Debra had warned me during this session that it was my 6th treatment and reminded me that chemo is cumulative so I might have more side effects that time. She turned out to be right. This last chemo hit me much harder than the others. I finally had to take a day off from work last Friday because I just did not feel good at all. I was very fatigued and my stomach was very off - it was like a perpetual queasiness. Eating was difficult because it was hard to determine what was going to taste OK and what wasn't and it was very unpredictable. For example, I started eating a granola bar and couldn't finish it, but then I ended up ordering Indian food for dinner because it was the only thing that sounded good.

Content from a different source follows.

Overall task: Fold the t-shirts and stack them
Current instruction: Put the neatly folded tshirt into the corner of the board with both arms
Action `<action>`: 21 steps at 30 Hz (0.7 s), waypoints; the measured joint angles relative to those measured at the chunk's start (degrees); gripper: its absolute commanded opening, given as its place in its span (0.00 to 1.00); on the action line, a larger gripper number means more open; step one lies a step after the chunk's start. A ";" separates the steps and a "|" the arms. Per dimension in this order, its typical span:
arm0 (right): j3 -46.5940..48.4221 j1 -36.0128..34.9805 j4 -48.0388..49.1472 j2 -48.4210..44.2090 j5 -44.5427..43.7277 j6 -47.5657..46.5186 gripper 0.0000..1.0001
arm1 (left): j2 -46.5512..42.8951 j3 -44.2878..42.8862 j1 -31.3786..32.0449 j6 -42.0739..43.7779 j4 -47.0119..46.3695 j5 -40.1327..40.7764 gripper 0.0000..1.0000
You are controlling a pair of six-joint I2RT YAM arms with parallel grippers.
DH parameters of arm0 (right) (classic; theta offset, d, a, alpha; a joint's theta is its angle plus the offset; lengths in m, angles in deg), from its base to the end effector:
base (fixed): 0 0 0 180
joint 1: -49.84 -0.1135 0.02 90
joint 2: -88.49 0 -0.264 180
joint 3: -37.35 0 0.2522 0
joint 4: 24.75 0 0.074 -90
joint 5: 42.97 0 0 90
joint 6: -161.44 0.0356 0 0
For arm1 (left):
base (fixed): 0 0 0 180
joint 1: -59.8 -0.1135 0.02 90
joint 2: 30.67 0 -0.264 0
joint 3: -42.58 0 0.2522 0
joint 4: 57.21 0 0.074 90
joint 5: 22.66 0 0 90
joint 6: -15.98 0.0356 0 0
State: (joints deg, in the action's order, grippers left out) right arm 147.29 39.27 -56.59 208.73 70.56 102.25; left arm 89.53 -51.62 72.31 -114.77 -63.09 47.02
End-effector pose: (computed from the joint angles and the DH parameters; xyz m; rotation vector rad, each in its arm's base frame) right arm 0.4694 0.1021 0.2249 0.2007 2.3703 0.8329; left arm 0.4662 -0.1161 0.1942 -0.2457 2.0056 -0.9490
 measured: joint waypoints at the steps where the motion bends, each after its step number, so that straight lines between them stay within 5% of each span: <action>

Go figure. I had a supreme lack of energy and just didn't feel like doing anything at all.
After Friday, I started feeling a little better each day, and it really wasn't until today, a full week later, that I finally feel back to "normal." All I have to say is that I am REALLY glad that this was my last chemo and I don't have to go through that again!
Now, I am looking ahead to surgery. My first surgery - the mastectomy and reconstruction - has been scheduled for July 7th, exactly four weeks from today. My second surgery has not been scheduled yet, but it's in the works and will probably be about two weeks after the first.
One down (chemo), two to go (surgery and radiation)!!